2025-07-24, 07:10 PM
currently have Jellyfin installed in an Ubuntu 22.04 lxc container on Proxmox. I've assigned 4 cores and 4GB of RAM to the container. It's installed on a nve disk. I installed it according to the official Jellyfin guide, although I've done countless tests. What's happening, or what I've noticed is that after a reboot of Jellyfin, nginx, or lxc itself, things load quickly. After a while of testing, they take a while to load, even when starting a movie on both the PC and the TV. I have this whole scenario on LAN. I haven't implemented it for network users yet because I've noticed these problems, so everything is still here on my server, my PC, and my phone. I have a DMZ installed, and Jellyfin is behind the DMZ on a route. I've assigned it 40MB of network bandwidth just for local testing. My PC and phone both have 20MB each to play a file locally. When I check the traffic on these devices after a service restart, they have good speeds, even reaching 20MB sometimes, or even that much because it manages to play everything faster. But after a while, or after pausing, updating, or refreshing the website (because I load everything through the web client), everything starts to slow down.
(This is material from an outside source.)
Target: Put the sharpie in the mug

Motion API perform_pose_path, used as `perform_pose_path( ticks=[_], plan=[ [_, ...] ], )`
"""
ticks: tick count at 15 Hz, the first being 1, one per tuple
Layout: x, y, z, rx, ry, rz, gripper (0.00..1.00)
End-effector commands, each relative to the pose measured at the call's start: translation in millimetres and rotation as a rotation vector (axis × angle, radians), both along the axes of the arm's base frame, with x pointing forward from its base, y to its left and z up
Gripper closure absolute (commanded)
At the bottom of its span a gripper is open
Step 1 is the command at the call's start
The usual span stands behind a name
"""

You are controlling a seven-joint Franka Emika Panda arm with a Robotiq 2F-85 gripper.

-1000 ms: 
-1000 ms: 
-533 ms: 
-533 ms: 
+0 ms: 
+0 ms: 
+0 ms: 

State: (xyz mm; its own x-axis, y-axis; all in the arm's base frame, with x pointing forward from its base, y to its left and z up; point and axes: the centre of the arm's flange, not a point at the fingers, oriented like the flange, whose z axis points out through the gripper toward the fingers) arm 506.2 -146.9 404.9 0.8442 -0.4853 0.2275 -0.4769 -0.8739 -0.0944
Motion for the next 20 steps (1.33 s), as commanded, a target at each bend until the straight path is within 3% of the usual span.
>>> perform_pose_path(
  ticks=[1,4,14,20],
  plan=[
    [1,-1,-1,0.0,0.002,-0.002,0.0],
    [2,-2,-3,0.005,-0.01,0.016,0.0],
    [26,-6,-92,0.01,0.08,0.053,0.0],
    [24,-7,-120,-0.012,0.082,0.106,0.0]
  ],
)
When I start a movie, it takes a long time, sometimes it doesn't even start and I have to refresh the website. Other times, the video loads at 10MB, but other times it doesn't even go over 1MB. All of that is local, there's no access from outside. Jellyfin only has internet access so it can update its metadata. Any ideas? I'll post my nginx configuration.
server {
# Nginx versions prior to 1.25
#listen 443 ssl http2;
#listen [::]:443 ssl http2;
# Nginx versions 1.25+
listen 443 ssl;
listen [::]:443 ssl;
#http2 on;
server_name flix.skynet.cu;
## The default
client_max_body_size 20M;
# Comment next line to allow TLSv1.0 and TLSv1.1 if you have very old clients
ssl_protocols TLSv1.3 TLSv1.2;
#ssl_certificate /etc/letsencrypt/live/example.org/fullchain.pem;
#ssl_certificate_key /etc/letsencrypt/live/example.org/privkey.pem;
ssl_certificate /etc/nginx/ssl/fullchain.pem;
ssl_certificate_key /etc/nginx/ssl/privkey.pem;
#include /etc/letsencrypt/options-ssl-nginx.conf;
#ssl_dhparam /etc/letsencrypt/ssl-dhparams.pem;
#ssl_trusted_certificate /etc/letsencrypt/live/example.org/chain.pem;
# use a variable to store the upstream proxy
set $flix 127.0.0.1;
# Security / XSS Mitigation Headers
add_header X-Content-Type-Options "nosniff";
# Permissions policy. May cause issues with some clients
add_header Permissions-Policy "accelerometer=(), ambient-light-sensor=(), battery=(), bluetooth=(), camera=(), clipboard-read=(), display-capture=(), document-domain=(), encrypted-media=(), gamepad=(), geolocation=(), gyroscope=(), hid=(), idle-detection=(), interest-cohort=(), keyboard-map=(), local-fonts=(), magnetometer=(), microphone=(), payment=(), publickey-credentials-get=(), serial=(), sync-xhr=(), usb=(), xr-spatial-tracking=()" always;
# Content Security Policy
# See: https://developer.mozilla.org/en-US/docs/Web/HTTP/CSP
# Enforces https content and restricts JS/CSS to origin
# External Javascript (such as cast_sender.js for Chromecast) must be whitelisted.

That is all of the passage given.